Problem description: If a line contains "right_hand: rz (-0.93", it is the last one to write out; begin with the first line of the records and copy each exactly.

Data under study:
◆ ◆ ◆
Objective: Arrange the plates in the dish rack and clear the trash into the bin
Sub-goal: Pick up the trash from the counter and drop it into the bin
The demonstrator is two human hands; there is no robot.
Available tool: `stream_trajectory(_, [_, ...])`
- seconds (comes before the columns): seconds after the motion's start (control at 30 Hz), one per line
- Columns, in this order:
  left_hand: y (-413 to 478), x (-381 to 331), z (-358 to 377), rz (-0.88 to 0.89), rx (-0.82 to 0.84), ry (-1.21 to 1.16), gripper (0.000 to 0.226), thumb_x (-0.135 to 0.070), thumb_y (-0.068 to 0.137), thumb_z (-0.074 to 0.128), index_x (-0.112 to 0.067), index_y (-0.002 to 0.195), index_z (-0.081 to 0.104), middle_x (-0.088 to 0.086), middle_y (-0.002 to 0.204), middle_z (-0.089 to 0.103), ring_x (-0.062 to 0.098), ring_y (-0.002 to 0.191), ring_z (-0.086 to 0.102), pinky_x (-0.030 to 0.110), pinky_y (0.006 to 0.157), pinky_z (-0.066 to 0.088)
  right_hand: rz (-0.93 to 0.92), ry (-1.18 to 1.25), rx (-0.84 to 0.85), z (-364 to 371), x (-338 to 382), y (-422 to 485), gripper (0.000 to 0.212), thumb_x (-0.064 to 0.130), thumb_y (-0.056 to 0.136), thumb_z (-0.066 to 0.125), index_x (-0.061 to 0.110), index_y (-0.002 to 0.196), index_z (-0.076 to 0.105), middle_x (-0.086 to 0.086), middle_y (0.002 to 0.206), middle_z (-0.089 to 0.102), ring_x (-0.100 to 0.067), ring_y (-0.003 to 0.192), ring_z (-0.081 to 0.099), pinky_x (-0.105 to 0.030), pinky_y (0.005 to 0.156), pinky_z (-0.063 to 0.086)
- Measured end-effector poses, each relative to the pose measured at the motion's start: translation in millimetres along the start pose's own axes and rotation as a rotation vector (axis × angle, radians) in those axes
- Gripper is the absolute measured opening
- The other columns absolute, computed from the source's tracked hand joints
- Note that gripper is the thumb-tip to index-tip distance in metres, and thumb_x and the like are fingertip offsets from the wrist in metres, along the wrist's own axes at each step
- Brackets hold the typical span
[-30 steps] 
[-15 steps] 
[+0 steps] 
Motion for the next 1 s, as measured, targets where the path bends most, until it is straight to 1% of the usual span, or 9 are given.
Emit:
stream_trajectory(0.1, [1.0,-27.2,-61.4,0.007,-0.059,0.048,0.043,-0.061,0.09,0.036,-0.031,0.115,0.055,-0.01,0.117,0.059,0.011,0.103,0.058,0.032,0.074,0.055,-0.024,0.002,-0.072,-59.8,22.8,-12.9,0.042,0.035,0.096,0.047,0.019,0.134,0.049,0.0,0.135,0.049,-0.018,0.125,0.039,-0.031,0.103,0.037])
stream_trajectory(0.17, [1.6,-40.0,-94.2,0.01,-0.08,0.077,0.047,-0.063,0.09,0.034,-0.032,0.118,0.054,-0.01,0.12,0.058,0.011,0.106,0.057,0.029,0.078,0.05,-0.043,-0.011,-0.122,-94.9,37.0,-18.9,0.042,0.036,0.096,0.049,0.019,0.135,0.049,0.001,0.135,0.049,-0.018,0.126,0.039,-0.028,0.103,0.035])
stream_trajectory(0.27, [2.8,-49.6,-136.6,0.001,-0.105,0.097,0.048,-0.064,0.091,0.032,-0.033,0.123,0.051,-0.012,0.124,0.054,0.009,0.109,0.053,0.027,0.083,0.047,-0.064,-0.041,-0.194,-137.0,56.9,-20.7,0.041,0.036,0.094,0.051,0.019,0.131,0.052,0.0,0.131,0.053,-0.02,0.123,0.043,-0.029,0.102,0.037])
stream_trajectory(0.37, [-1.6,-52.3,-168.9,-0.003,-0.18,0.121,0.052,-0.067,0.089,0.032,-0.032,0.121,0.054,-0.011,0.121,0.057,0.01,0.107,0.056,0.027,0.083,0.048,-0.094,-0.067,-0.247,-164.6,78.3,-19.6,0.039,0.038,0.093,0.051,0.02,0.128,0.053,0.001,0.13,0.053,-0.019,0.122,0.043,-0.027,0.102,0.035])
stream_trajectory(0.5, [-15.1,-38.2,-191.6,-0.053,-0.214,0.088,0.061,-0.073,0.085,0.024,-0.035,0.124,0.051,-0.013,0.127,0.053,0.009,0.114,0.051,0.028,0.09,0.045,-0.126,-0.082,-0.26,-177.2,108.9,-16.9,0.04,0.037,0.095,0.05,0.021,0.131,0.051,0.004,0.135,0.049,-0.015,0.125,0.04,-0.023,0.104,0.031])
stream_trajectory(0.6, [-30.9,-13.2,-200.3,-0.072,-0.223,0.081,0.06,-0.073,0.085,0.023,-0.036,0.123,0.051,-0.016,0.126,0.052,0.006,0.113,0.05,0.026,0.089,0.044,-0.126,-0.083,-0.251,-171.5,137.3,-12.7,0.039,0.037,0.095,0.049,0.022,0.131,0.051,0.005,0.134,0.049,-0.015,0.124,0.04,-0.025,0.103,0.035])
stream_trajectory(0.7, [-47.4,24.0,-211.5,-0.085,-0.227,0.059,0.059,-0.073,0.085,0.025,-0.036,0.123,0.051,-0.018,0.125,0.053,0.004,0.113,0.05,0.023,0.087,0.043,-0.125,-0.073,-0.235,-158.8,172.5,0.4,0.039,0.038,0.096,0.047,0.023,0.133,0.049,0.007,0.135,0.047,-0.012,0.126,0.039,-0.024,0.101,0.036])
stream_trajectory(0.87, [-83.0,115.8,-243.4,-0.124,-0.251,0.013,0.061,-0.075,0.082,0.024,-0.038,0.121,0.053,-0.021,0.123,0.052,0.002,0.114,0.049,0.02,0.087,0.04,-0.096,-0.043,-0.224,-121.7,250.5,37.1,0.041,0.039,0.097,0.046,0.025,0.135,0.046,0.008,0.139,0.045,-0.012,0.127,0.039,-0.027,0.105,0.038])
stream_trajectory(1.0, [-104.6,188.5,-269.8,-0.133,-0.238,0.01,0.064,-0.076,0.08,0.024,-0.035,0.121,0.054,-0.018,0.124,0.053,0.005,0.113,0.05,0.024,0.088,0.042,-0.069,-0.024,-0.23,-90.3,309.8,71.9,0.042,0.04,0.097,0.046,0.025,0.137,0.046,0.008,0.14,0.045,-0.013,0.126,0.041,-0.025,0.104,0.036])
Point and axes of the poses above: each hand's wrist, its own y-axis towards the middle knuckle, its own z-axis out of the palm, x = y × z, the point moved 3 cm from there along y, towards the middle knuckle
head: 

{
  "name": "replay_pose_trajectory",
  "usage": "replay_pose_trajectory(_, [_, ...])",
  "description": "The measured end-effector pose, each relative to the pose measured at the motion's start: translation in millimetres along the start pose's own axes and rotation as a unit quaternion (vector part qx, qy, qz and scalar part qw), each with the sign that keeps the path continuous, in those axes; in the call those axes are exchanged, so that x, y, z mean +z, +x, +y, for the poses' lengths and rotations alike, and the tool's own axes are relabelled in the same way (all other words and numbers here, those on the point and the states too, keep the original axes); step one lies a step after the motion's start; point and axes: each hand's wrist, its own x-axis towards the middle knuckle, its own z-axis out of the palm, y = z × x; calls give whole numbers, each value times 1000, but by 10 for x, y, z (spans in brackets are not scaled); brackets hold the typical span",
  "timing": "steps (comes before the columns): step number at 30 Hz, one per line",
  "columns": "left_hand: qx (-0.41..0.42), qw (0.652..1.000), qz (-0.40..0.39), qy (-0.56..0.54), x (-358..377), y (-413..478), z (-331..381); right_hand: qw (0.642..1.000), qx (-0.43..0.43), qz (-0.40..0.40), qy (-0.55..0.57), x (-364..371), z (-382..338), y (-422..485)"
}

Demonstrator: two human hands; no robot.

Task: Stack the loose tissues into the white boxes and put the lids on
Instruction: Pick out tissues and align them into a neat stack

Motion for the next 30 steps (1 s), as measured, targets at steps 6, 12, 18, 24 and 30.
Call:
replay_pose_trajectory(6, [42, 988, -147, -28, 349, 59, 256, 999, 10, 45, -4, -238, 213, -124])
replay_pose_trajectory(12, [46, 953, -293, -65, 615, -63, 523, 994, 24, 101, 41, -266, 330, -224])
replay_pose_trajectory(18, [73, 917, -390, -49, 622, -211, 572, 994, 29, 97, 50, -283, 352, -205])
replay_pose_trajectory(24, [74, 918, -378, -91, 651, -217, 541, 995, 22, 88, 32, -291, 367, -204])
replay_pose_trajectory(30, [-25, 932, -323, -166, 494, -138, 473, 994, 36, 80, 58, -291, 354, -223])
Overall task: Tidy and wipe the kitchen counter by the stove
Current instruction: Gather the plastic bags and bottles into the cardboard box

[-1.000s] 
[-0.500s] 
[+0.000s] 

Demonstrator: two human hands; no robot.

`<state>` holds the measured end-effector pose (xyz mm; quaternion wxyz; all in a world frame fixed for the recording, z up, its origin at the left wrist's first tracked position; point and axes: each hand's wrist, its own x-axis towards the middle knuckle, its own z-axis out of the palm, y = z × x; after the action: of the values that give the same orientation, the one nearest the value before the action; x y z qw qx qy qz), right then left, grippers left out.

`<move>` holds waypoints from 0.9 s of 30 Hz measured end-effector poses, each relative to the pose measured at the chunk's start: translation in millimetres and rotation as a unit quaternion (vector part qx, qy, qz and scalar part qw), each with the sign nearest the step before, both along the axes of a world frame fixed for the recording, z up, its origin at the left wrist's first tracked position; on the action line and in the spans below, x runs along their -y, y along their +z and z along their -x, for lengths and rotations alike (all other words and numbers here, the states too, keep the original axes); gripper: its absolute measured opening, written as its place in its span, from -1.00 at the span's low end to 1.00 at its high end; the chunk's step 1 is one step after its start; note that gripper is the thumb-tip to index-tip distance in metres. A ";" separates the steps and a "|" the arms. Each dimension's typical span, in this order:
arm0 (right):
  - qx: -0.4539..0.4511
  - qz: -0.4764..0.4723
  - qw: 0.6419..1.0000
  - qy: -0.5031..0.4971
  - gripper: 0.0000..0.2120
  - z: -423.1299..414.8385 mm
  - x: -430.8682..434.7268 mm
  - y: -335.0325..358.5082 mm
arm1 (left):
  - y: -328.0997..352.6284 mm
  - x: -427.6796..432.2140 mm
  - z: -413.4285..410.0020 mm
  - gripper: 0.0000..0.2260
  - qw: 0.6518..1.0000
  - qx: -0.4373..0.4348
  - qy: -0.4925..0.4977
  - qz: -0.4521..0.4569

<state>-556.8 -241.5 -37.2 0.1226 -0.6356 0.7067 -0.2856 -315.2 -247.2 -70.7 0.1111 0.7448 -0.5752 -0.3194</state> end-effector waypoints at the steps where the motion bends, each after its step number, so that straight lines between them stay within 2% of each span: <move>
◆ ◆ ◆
Task solution:
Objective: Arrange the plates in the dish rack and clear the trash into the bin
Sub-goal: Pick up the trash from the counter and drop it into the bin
The demonstrator is two human hands; there is no robot.
Available tool: `stream_trajectory(_, [_, ...])`
- seconds (comes before the columns): seconds after the motion's start (control at 30 Hz), one per line
- Columns, in this order:
  left_hand: y (-413 to 478), x (-381 to 331), z (-358 to 377), rz (-0.88 to 0.89), rx (-0.82 to 0.84), ry (-1.21 to 1.16), gripper (0.000 to 0.226), thumb_x (-0.135 to 0.070), thumb_y (-0.068 to 0.137), thumb_z (-0.074 to 0.128), index_x (-0.112 to 0.067), index_y (-0.002 to 0.195), index_z (-0.081 to 0.104), middle_x (-0.088 to 0.086), middle_y (-0.002 to 0.204), middle_z (-0.089 to 0.103), ring_x (-0.062 to 0.098), ring_y (-0.002 to 0.191), ring_z (-0.086 to 0.102), pinky_x (-0.030 to 0.110), pinky_y (0.006 to 0.157), pinky_z (-0.066 to 0.088)
  right_hand: rz (-0.93 to 0.92), ry (-1.18 to 1.25), rx (-0.84 to 0.85), z (-364 to 371), x (-338 to 382), y (-422 to 485), gripper (0.000 to 0.212), thumb_x (-0.064 to 0.130), thumb_y (-0.056 to 0.136), thumb_z (-0.066 to 0.125), index_x (-0.061 to 0.110), index_y (-0.002 to 0.196), index_z (-0.076 to 0.105), middle_x (-0.086 to 0.086), middle_y (0.002 to 0.206), middle_z (-0.089 to 0.102), ring_x (-0.100 to 0.067), ring_y (-0.003 to 0.192), ring_z (-0.081 to 0.099), pinky_x (-0.105 to 0.030), pinky_y (0.005 to 0.156), pinky_z (-0.063 to 0.086)

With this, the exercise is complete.